**Task requirements**
Repeat the lines of the data that follow, please, starting at the first and stopping after the one with "Indicate one or more points on the yellow".

[Items from a data source]
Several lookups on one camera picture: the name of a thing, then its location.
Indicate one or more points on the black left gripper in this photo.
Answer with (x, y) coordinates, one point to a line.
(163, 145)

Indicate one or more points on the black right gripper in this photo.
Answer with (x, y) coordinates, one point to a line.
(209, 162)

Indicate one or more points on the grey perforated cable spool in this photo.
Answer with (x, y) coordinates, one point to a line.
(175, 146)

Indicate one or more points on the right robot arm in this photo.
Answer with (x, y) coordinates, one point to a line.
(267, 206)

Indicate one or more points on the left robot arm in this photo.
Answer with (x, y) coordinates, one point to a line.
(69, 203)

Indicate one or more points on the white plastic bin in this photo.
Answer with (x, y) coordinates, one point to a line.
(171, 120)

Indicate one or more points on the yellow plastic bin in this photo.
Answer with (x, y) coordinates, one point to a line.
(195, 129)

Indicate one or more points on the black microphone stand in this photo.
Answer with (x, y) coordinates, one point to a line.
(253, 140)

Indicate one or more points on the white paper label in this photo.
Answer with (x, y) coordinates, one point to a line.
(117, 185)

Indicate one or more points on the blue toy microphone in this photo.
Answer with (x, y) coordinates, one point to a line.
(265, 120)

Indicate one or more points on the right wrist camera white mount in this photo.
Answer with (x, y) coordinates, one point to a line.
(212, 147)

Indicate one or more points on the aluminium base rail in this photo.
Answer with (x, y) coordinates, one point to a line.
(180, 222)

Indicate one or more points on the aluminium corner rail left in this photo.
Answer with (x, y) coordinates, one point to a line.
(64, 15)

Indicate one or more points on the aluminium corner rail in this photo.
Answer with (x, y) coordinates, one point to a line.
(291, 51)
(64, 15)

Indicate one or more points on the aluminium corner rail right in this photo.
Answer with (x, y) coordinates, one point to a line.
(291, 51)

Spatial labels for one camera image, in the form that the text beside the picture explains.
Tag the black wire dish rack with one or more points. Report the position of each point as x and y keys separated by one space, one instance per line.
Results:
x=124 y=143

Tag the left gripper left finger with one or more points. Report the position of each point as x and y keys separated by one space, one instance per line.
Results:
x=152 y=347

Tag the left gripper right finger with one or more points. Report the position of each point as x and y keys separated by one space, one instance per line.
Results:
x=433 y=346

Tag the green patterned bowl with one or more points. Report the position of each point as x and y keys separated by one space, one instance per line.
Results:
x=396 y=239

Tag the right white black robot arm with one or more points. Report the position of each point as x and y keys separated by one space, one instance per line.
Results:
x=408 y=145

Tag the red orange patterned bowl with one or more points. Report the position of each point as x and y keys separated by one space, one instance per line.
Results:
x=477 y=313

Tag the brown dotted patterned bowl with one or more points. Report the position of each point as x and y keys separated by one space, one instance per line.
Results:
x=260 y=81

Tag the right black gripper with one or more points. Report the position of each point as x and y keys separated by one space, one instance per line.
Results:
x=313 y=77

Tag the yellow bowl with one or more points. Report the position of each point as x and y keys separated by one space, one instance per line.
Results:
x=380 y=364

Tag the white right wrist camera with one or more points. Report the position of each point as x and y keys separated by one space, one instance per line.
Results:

**Solution to this task**
Several lookups on one camera picture: the name of a thing, then its location.
Indicate one or more points on the black left gripper in this photo.
Answer with (x, y) coordinates, one point to a line.
(163, 145)

Indicate one or more points on the black right gripper in this photo.
Answer with (x, y) coordinates, one point to a line.
(209, 162)

Indicate one or more points on the grey perforated cable spool in this photo.
Answer with (x, y) coordinates, one point to a line.
(175, 146)

Indicate one or more points on the right robot arm in this photo.
Answer with (x, y) coordinates, one point to a line.
(267, 206)

Indicate one or more points on the left robot arm in this photo.
Answer with (x, y) coordinates, one point to a line.
(69, 203)

Indicate one or more points on the white plastic bin in this photo.
Answer with (x, y) coordinates, one point to a line.
(171, 120)

Indicate one or more points on the yellow plastic bin in this photo.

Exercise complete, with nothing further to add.